Unite Group has filed proposals to redevelop a student accommodation site in Bristol, buoyed by advice from Knight Frank that the supply-demand imbalance in the city is set to worsen.
The company’s Waverley House development on Crow Lane in the city centre has 217 student rooms, converted from office space in the 1990s.
The site comprises a six-storey, vacant car park straddled by a 16-storey tower. It is close to Unite’s 234-bed Favell House and the 115-bed Rackhay, with which it shares reception facilities.
Unite now wants to demolish the building and car park and build a new 18-storey tower with 507 student beds alongside community and commercial space. Alec French Architects has designed the proposed building, describing the existing site as “a negative, largely inactive, uninteresting, unattractive and overly defensive frontage… within the local townscape”.
A planning statement from ROK Planning said: “The proposed development seeks to regenerate the existing site in order to create a higher quality mixed-use development, which providers a greater and improved offering of PBSA, greater amenity space for residents, enhanced public realm and landscaping, new commercial and/or community space and a building of higher architectural quality.”

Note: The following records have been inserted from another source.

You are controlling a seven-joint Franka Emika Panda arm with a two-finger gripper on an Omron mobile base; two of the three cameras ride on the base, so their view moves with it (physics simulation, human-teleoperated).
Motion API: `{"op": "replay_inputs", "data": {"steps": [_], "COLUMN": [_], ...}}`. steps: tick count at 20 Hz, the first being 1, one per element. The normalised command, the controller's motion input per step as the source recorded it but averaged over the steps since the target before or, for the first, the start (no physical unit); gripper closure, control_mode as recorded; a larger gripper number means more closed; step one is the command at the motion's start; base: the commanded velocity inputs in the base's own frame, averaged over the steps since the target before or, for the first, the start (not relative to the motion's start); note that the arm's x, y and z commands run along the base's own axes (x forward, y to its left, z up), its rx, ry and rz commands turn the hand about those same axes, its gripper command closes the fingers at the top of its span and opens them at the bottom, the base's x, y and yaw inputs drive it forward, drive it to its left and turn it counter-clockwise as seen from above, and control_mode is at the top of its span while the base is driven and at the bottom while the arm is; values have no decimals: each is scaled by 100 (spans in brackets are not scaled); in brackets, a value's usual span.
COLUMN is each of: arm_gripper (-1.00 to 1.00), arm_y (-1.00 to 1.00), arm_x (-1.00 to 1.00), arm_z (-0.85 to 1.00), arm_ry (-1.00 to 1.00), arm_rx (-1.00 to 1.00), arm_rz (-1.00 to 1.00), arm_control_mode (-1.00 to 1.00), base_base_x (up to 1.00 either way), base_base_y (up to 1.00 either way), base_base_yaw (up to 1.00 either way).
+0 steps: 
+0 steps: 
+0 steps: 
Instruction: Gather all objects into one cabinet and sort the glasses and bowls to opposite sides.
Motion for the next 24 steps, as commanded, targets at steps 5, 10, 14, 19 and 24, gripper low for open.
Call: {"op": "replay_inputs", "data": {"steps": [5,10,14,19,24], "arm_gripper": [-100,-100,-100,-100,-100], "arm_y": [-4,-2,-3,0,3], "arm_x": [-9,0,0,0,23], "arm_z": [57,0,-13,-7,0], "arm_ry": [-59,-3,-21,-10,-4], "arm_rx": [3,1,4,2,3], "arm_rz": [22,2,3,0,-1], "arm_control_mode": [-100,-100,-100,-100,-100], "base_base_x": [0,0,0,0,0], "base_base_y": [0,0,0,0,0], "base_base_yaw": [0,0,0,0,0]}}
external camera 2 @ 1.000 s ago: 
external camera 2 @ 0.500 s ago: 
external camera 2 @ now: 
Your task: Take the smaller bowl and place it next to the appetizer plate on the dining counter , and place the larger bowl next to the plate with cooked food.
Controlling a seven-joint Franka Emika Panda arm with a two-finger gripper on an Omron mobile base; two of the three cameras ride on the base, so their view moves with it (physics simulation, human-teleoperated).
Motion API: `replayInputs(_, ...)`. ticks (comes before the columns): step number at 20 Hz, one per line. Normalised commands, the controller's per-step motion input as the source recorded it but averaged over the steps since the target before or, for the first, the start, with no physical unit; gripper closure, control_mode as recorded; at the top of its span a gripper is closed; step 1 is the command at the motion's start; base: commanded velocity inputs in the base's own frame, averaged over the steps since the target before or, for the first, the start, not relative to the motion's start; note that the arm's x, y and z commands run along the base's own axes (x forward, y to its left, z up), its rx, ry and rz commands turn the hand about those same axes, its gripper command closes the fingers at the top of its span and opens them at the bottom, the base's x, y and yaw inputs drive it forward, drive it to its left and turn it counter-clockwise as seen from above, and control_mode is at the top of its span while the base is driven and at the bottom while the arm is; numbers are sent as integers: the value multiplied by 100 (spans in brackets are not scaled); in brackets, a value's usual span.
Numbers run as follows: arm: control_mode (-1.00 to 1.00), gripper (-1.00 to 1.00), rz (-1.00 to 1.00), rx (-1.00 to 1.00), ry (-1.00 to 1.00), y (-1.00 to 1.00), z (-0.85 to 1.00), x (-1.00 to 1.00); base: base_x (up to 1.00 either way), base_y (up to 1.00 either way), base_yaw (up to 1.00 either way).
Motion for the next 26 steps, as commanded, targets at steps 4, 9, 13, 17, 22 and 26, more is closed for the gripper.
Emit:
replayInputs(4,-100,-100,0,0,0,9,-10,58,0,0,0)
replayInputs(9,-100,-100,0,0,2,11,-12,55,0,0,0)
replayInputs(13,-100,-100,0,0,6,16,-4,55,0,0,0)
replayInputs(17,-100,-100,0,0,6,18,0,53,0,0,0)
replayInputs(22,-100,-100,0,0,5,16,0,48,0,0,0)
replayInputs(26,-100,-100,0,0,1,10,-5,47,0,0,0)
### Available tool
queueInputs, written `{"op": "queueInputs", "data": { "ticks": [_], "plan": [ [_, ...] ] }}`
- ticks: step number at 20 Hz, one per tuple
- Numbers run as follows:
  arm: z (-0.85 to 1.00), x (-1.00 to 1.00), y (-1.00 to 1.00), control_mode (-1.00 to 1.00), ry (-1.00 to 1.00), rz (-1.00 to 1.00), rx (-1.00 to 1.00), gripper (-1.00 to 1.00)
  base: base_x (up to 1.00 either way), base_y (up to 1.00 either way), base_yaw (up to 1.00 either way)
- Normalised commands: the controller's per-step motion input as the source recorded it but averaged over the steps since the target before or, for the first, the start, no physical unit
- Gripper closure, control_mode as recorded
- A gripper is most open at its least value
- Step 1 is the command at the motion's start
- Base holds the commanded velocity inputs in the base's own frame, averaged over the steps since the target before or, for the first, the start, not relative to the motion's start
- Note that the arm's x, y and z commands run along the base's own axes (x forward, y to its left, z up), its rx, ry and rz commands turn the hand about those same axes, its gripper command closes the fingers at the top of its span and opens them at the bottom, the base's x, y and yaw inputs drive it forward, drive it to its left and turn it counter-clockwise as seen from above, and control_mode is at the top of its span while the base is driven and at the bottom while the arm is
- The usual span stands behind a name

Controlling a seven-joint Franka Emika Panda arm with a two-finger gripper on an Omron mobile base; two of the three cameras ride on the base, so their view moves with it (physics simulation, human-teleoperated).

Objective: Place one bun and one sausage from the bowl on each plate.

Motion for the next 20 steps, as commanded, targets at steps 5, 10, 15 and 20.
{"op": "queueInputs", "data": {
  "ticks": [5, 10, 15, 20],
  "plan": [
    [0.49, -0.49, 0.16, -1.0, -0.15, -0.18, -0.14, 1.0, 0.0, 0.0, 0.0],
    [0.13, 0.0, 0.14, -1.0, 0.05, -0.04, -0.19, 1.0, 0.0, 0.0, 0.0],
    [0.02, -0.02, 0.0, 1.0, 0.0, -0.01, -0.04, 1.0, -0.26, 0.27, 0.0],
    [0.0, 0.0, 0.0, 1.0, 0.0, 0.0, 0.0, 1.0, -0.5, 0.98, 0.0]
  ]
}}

A report on student accommodation demand in Bristol from Knight Frank, lodged with the planning application, said the number of students at the University of Bristol has risen by more than a third between the 2016-2017 and 2021-2022 academic years. At the University of the West of England, the figure has risen by 40%.

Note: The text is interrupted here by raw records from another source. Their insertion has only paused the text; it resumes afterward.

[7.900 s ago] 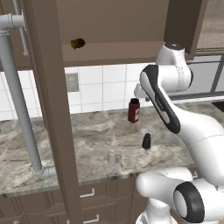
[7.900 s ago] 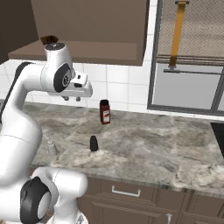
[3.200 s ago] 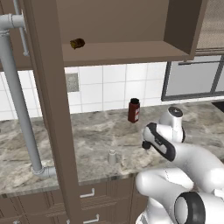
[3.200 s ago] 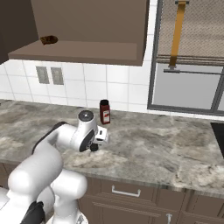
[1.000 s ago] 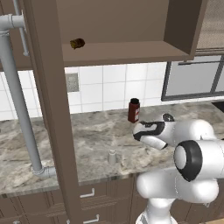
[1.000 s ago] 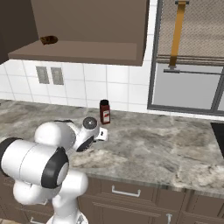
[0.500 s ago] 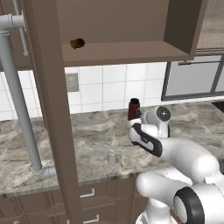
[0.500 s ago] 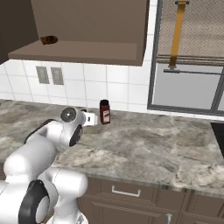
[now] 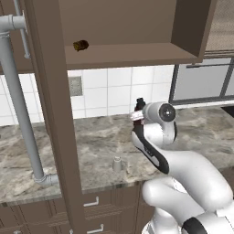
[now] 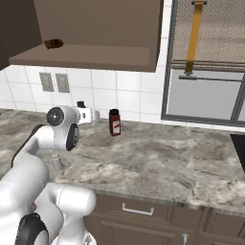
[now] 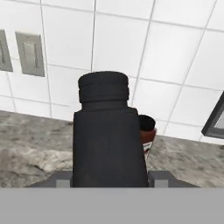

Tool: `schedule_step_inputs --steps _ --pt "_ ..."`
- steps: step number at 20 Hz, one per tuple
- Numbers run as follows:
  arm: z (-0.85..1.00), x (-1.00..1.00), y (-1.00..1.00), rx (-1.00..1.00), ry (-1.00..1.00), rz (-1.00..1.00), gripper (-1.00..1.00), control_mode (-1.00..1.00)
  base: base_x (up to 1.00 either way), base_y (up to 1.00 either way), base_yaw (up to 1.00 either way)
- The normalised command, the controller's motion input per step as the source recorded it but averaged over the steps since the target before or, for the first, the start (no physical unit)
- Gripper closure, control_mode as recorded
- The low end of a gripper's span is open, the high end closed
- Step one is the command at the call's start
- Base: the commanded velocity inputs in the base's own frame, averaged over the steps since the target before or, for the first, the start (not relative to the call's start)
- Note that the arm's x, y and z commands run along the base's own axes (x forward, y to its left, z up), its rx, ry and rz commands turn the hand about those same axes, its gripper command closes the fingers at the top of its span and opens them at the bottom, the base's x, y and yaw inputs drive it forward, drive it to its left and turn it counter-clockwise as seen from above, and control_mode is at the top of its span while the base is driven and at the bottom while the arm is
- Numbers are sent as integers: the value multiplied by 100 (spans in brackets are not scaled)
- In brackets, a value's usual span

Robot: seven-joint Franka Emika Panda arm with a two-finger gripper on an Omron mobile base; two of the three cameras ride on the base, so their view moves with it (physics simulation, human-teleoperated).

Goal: Pick the shaker and shaker from the counter and place them in the cabinet.

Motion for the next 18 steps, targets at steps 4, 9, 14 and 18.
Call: schedule_step_inputs --steps 4,9,14,18 --pt "89 -39 1 0 -16 0 100 -100 0 0 0" --pt "82 -52 0 0 -18 0 100 -100 0 0 0" --pt "68 -39 0 0 -10 0 100 -100 0 0 0" --pt "80 -24 0 0 -7 0 100 -100 0 0 0"
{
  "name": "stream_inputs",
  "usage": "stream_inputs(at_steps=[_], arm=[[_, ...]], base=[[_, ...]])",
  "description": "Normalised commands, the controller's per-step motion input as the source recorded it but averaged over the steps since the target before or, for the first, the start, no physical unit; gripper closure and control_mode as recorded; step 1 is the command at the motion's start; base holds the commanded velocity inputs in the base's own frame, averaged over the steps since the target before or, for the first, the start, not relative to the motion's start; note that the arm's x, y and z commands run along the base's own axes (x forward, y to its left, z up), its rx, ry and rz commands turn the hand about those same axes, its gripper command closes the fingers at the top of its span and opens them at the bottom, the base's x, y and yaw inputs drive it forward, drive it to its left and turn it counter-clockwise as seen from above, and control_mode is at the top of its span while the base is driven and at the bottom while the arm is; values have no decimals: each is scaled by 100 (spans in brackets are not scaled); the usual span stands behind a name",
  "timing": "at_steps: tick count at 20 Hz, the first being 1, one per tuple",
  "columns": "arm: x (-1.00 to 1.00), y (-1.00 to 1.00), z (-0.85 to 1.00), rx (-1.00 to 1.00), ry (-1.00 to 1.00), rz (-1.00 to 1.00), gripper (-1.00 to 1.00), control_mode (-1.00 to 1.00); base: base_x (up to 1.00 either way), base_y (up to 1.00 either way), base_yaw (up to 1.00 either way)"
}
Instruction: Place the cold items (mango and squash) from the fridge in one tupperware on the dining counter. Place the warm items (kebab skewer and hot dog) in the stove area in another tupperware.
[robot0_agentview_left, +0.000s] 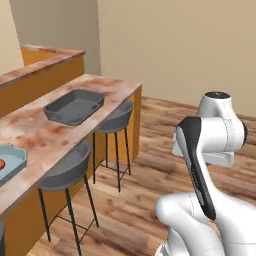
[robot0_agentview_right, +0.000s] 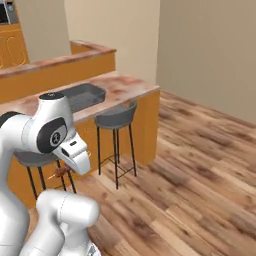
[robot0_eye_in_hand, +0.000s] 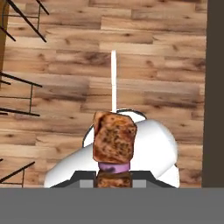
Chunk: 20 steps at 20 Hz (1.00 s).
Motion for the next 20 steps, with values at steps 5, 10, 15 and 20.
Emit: stream_inputs(at_steps=[5,10,15,20], arm=[[0,0,0,0,0,0,100,100],[0,0,0,0,0,0,100,100],[0,0,0,0,0,0,100,100],[0,0,0,0,0,0,100,100]], base=[[52,-45,82],[23,-41,87],[22,-65,78],[23,-96,59]])
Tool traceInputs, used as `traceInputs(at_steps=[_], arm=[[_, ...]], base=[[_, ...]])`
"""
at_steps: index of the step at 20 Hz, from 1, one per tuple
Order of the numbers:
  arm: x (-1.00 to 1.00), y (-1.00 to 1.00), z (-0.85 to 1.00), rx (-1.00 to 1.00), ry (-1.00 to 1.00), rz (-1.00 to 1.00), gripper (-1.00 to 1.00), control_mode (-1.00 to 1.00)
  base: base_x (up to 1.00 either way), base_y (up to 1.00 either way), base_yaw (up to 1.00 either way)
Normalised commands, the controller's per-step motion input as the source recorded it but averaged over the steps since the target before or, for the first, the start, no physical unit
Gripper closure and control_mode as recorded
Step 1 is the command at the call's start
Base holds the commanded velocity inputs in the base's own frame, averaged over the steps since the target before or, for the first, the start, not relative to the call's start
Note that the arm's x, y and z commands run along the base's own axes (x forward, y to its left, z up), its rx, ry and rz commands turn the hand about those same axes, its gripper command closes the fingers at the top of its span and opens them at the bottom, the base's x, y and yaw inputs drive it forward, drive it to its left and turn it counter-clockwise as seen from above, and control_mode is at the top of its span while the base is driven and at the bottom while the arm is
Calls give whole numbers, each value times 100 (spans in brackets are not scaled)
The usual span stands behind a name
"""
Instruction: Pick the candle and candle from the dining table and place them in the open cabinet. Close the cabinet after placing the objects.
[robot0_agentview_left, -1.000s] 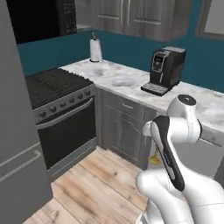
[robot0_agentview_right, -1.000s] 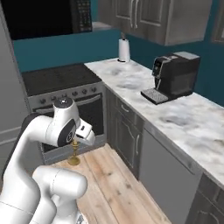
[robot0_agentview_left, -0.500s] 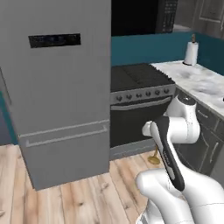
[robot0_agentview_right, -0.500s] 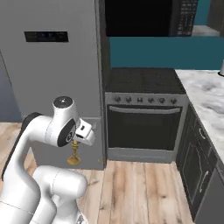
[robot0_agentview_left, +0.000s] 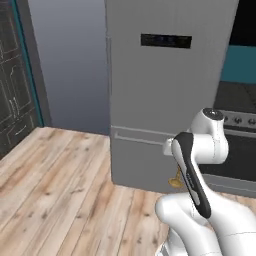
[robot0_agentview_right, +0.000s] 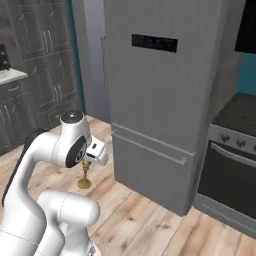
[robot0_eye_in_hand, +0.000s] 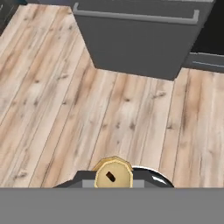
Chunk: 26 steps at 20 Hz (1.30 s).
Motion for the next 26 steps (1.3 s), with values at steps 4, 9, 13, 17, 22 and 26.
traceInputs(at_steps=[4,9,13,17,22,26], arm=[[0,0,0,0,0,0,100,100],[0,0,0,0,0,0,100,100],[0,0,0,0,0,0,100,100],[0,0,0,0,0,0,100,100],[0,0,0,0,0,0,100,100],[0,0,0,0,0,0,100,100]], base=[[26,0,82],[83,0,60],[100,16,13],[100,54,7],[99,82,19],[76,86,28]])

The agency said the city has 43 university operated PBSA schemes with 15,792 beds, and 41 privately operated schemes with 6,982 beds.
“Within half a mile of Waverley House, 3,857 beds have been developed since 2014 – meaning that 47.4% of the bed spaces have been delivered in the last 10 years,” Knight Frank added. “Over the last five years, just 1,212 bed spaces have been added in the catchment. Delivery of student beds over this period has fallen considerably short of the growth in full-time students (+2,445 students) living within the catchment over the same period.”
Citing EG Radius planning data, Knight Frank said there are eight schemes in Bristol under construction, providing 3,921 new bed spaces; 10 with planning consent but which are not yet under construction, which would add a further 5,309 beds; and 5,489 bed spaces across 15 schemes pending approval.
“It is highly unlikely that supply will keep pace with demand considering the expected growth in student numbers in the area and wider again in the UK market as a whole,” the agency said. “The imbalance between student demand and housing supply is therefore expected to increase and as a result will continue to place more unwanted pressure on the local private rented market.”